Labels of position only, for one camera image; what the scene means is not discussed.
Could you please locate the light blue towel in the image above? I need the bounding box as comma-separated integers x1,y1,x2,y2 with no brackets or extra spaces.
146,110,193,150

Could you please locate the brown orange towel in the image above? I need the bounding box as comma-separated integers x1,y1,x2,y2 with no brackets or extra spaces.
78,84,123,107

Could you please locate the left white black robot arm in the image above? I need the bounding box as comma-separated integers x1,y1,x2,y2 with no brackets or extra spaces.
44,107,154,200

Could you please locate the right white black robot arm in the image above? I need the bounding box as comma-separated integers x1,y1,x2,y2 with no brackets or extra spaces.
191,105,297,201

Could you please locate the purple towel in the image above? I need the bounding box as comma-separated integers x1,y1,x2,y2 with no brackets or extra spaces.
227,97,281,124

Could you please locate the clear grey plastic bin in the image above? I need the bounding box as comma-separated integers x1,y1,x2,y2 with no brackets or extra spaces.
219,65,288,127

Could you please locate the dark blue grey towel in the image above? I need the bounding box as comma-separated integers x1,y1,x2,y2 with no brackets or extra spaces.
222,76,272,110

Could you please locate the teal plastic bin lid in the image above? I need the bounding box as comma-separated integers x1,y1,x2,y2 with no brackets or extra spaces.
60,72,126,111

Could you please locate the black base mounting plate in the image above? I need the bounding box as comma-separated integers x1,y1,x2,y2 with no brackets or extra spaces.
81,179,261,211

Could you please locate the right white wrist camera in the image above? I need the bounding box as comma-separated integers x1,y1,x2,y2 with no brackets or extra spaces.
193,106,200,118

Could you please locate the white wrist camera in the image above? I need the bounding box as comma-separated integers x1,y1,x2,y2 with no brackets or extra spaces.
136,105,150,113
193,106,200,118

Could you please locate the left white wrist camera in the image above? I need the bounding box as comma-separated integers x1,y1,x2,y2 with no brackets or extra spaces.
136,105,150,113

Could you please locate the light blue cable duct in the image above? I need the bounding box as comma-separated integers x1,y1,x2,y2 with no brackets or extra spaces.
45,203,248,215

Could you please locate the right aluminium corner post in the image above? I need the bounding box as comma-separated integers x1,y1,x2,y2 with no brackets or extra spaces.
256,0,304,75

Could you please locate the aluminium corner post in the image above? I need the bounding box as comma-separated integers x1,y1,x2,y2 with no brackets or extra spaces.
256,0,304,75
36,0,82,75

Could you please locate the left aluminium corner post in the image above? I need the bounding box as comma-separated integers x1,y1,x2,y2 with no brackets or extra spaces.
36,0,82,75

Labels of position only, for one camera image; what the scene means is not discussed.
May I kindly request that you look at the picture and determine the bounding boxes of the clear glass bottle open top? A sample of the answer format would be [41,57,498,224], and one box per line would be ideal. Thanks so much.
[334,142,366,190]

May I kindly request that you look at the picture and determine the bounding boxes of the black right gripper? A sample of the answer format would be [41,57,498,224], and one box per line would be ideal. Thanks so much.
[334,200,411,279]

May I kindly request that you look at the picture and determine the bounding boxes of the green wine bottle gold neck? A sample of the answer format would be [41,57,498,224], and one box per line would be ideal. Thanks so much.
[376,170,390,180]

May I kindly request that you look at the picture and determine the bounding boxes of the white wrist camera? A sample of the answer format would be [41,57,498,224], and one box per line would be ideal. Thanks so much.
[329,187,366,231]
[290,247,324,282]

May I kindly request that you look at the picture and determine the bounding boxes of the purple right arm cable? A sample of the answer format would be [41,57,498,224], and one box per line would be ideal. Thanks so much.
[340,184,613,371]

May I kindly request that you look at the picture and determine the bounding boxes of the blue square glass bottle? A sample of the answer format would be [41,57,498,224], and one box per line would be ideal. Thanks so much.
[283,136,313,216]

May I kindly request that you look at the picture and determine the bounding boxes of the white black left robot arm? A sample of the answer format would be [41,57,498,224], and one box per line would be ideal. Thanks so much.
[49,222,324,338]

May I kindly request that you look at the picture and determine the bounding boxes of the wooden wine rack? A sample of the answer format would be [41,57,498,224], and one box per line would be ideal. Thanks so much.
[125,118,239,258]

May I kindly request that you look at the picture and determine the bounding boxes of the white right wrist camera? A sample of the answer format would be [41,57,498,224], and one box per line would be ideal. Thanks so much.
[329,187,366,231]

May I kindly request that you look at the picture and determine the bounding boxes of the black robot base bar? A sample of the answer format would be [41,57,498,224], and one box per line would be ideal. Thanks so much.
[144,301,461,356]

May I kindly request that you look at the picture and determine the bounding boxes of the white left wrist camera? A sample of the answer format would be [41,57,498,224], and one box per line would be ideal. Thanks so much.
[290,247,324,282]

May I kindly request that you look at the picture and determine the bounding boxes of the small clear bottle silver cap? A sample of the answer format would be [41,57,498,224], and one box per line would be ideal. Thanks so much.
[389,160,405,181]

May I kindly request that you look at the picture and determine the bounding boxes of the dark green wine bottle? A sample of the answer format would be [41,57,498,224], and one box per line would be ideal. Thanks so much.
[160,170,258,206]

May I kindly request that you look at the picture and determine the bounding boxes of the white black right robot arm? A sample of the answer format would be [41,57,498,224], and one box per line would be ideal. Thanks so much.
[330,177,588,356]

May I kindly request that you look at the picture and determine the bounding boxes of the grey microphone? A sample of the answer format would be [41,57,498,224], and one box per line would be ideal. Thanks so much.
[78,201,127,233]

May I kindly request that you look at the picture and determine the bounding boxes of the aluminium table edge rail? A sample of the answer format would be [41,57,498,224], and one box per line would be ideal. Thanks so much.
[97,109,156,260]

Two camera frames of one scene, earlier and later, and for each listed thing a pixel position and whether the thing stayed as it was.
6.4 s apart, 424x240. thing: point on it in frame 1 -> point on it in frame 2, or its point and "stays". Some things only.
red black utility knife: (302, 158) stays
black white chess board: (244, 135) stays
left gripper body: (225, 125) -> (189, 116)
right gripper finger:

→ **How to complete this task**
What belongs in the answer is each line of the data that has the word "stays".

→ **Exercise solution**
6.4 s apart, 424x240. thing: point on it in frame 1 -> point on it in frame 2, or its point and "stays". Some things only.
red black utility knife: (302, 158) stays
black white chess board: (244, 135) stays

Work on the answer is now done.